A statistical programming language inspired by LISP and developed by professors at the University of Auckland.  R has become famous amongst statistics and machine learning researchers where they prototype cutting-edge research and provide it as packages to CRAN, a online index for hosting R code.

Python – General Purpose Language

A general purpose programming language developed by Guido van Rossum.  It’s a dynamically typed, interpreted language that has been used for rapid prototyping and scripting.  Python as a general purpose programming language that can be used for: web development, networking, devops, data analysis and machine learning.  Python has gained popularity over the last few years with increased interest in it’s scientific computing platform.  Pandas, a popular Data Science framework, was inspired by R’s data frame.

SQL – Structured Query Language

Structured Query Language, SQL, is a domain-specific language typically associated with relational database management systems (RDBMS aka SQL databases), but has been coopted by other solutions (BI platforms, Hadoop and Spark).  SQL is easy to learn and revolves around a few common entities: Servers, Databases and Tables (Views etc).  Tables can be viewed as tabular data where rows are entities (employee) and columns are attributes of the entity (salary).  Most SQL is used to retrieve data hosted in tables mediated by RDBMS.

Context

R and Python are used to manipulate data in a procedural way, typically through the use of things like Data Frames (R), Pandas (Python) or Numpy (Python).  These libraries create tabular, matrix, vector or scalar data often rely on vectorized operations to do computation.  Both R and Python have extensive data visualization frameworks to create graphs.  They also have great libraries for statistics, machine learning and artificial intelligence.  SQL is primary associated with data retrieval and is used to get “data” back from a hard drive (through the database).  Most database are more limited in functionality when it concerns more finite data manipulation, graphing and machine learning (though extensions do exist).  They make up for it by being able to store large quantities of data without relying extensively on memory (volatile and limited).  Generally, most software engineers and analysts use both a programming language like (R/Python) and SQL (to access data).

Data Camp:

Summary:

Data Camp breaks down Python/R courses on career tracks: Python Programmer, Data Analyst and Data Scientist.  Each track is composed of a number of courses: 10, 13 and 20 respectively.  Topics covered: basic programming, data manipulation techniques, graphing, statistics, machine learning, network analysis and ai (1 course).
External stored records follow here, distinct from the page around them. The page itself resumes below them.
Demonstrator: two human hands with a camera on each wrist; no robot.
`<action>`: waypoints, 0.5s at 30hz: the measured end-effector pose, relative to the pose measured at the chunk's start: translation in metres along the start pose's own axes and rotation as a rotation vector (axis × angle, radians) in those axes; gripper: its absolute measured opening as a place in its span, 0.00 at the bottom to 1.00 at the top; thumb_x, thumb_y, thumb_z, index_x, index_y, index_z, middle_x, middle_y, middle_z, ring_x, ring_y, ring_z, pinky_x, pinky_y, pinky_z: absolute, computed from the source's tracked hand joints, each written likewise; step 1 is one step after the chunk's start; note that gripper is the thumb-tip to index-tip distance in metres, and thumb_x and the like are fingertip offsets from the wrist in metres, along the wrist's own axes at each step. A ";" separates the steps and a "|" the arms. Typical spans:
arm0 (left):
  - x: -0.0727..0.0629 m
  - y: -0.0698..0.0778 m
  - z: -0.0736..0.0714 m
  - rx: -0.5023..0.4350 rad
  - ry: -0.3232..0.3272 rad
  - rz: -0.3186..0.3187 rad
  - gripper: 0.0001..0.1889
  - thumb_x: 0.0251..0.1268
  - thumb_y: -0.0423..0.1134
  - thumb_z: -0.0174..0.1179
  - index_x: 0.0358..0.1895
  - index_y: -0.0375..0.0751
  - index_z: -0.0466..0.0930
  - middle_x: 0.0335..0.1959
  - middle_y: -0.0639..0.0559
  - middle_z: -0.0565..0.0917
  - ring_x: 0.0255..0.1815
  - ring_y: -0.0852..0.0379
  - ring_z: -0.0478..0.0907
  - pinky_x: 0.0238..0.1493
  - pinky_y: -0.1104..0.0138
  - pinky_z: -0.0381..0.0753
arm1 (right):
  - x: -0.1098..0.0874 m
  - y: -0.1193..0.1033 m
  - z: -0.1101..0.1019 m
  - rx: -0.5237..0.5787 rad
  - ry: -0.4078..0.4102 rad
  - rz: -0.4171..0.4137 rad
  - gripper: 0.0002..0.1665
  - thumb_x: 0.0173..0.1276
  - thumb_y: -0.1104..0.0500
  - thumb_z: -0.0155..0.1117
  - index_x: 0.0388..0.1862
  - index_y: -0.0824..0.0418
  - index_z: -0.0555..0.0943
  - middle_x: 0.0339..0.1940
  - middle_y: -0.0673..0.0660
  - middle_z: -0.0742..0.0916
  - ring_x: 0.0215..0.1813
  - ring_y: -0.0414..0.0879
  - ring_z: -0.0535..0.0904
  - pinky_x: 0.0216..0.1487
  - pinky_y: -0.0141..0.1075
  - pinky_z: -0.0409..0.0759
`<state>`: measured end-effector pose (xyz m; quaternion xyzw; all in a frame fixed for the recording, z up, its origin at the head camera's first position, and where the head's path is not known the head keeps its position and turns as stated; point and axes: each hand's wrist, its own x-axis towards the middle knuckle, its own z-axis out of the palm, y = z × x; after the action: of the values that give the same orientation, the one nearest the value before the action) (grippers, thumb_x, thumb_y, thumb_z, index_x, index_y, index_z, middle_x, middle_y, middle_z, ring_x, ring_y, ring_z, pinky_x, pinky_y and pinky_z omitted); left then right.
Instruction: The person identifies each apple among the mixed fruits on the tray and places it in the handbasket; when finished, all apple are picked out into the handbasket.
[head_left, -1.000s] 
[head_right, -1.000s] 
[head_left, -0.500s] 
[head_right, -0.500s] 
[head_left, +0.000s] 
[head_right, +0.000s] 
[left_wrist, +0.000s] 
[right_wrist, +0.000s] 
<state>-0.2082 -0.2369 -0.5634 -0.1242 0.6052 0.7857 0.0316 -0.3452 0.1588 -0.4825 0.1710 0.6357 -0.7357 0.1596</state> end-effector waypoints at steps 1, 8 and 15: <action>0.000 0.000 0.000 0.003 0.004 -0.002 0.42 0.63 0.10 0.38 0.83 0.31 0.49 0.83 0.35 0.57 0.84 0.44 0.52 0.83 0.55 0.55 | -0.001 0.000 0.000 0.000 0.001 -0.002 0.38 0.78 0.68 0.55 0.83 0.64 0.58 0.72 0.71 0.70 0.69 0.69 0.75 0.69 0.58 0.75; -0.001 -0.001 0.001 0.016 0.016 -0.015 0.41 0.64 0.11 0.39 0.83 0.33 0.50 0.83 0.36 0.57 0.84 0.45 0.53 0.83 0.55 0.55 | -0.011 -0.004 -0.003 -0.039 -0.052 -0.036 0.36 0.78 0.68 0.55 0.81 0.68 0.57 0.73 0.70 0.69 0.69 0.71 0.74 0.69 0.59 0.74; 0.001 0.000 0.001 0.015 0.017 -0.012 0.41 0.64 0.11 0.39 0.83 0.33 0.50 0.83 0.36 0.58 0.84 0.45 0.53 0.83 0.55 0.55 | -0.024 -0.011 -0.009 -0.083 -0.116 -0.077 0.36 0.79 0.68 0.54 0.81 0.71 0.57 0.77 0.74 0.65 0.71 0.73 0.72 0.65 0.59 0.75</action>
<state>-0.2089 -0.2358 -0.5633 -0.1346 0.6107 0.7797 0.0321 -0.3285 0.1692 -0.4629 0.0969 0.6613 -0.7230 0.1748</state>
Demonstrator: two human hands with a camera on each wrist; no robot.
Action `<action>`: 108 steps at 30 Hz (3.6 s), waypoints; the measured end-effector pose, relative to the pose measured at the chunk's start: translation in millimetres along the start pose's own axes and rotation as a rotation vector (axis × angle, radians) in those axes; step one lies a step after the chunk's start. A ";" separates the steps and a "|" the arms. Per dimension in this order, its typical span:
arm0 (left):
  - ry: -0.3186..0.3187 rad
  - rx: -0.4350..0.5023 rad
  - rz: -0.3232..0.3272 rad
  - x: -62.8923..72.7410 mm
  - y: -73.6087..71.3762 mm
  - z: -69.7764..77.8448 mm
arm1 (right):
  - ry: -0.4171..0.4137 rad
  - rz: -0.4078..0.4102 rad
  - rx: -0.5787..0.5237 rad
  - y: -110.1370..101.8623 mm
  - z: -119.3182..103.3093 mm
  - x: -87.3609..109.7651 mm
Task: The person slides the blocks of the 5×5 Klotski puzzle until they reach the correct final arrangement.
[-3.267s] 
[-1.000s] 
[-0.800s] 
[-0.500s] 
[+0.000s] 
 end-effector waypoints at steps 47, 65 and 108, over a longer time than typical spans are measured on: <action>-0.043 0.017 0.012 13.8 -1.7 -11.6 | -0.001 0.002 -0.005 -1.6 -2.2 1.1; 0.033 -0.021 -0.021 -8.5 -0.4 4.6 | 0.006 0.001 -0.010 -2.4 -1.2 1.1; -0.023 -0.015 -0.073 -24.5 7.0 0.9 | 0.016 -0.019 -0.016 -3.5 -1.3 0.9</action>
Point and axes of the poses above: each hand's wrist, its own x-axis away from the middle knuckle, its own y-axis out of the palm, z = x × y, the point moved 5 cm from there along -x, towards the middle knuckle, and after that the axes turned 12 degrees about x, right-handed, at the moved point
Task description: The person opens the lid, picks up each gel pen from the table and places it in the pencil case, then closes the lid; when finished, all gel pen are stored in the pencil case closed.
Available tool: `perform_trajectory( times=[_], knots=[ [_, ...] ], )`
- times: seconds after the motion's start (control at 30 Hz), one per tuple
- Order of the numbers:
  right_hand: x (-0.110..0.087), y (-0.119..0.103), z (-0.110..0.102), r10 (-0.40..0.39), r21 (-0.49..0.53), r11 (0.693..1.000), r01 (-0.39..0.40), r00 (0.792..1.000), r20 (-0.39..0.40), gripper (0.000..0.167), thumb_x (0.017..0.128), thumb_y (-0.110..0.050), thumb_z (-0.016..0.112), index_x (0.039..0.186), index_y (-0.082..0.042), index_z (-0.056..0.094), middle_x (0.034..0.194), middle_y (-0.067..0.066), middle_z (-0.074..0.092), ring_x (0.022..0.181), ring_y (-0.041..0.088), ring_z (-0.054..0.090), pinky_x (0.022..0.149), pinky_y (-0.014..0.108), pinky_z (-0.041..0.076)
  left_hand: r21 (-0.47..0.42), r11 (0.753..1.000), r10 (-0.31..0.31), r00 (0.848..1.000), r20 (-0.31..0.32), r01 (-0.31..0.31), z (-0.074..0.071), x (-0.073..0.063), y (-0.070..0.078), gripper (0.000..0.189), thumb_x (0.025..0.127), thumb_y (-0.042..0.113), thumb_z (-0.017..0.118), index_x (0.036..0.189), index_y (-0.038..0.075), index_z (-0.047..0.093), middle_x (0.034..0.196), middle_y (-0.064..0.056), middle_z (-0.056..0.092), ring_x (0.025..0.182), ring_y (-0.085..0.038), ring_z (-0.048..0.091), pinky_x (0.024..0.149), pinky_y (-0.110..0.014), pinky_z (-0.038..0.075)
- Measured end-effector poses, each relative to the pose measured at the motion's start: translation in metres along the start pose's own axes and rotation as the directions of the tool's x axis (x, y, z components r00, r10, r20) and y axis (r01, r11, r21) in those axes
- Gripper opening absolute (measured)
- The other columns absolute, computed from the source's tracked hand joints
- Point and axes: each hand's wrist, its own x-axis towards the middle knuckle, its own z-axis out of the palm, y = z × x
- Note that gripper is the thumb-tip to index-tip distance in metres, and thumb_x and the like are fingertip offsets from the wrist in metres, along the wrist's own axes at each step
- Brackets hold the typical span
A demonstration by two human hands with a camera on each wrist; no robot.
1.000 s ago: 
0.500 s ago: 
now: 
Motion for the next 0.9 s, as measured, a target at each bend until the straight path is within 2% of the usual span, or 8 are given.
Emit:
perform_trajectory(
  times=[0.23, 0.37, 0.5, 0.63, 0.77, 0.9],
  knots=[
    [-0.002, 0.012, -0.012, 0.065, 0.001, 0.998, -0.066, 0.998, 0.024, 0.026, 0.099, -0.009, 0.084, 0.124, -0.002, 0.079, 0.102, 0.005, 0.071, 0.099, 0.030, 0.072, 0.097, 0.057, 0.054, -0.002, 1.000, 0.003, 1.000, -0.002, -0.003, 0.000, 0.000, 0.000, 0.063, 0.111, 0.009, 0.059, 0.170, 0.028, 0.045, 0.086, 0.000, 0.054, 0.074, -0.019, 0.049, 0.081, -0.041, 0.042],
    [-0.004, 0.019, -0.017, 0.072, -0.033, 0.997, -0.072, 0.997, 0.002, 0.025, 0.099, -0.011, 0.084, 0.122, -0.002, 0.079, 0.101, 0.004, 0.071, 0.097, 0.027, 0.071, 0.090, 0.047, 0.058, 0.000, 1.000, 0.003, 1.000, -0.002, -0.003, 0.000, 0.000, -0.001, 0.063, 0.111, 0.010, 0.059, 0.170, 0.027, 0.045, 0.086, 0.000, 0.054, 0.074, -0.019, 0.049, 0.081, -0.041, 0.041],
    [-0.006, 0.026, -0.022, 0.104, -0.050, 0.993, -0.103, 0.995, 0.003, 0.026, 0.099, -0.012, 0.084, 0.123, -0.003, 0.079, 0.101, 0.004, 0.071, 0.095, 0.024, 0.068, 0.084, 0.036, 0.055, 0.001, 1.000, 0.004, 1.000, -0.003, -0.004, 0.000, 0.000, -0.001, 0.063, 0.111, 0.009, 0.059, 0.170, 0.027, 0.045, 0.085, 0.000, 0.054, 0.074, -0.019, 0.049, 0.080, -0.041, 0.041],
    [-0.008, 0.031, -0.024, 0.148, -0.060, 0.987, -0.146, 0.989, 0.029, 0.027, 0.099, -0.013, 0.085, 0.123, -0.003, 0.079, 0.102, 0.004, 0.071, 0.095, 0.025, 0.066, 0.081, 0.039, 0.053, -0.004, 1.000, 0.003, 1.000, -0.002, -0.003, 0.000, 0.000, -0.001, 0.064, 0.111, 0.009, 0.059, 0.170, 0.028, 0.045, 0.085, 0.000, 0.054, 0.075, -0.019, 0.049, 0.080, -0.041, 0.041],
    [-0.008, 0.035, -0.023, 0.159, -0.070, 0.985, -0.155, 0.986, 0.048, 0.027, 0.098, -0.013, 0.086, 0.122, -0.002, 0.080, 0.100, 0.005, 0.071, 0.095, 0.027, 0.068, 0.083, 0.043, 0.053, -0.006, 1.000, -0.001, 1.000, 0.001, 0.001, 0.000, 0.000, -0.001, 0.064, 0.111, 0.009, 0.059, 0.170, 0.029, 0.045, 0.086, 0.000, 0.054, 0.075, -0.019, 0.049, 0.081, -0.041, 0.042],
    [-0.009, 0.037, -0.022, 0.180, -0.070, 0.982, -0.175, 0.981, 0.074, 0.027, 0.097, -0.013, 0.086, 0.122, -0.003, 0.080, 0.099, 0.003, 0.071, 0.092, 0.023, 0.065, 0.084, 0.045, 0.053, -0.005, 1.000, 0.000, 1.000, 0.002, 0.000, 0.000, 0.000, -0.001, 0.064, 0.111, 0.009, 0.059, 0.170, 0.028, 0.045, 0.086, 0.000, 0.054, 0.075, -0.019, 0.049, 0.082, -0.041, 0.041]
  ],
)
Each course is composed of 3-5 segments.  Each segment has a set of lectures followed by exercises.  You can expect around 3 lectures and 10 exercises per segment.  Most courses build on themselves intuitively beginning with the basics and gradually building up in complexity.  I was surprised to find lectures on generators, closures and how they relate to data frames within the first 4 classes.

Lectures:

datacamp lecture

Lecture portion of the website is beautiful.  Presentations have nice transitions and the website background is not distracting.  Lecturers were clear and easy to follow.  You get a sense that al to of effort was put into the curriculum.  There were multiple lecturers in the 10 courses I took (around 5-6).  Some of these lecturers work for esteemed companies like Anaconda, published books on the topic they spoke on or had a background in software engineering/consulting.  Overall, the lectures were high quality with very few mistakes.

Practice Sets:

datacamp practice problems.

The practice problems were conducted in what looks like a modified ipython notebook embedded in the website.  They have 4 panels, the 2 on the left: exercise and instructions and 2 on the right: Scrapt.py and ipython Shell.

The exercise and instructions provide guidance on how to complete the exercise.  The Exercise section explains the topic.  The instructions tell you what steps need to be completed before submission is excepted.

Script.py is where you write your code.  The run code button let’s you execute script.py and see the output in the IPYTHON SHELL.  It’s pretty interactive.  When you submit answer, it checks if the solution matches the instruction section.  For the most part, there are few cases where code I submitted was marked wrong when it was in fact right.  That’s great!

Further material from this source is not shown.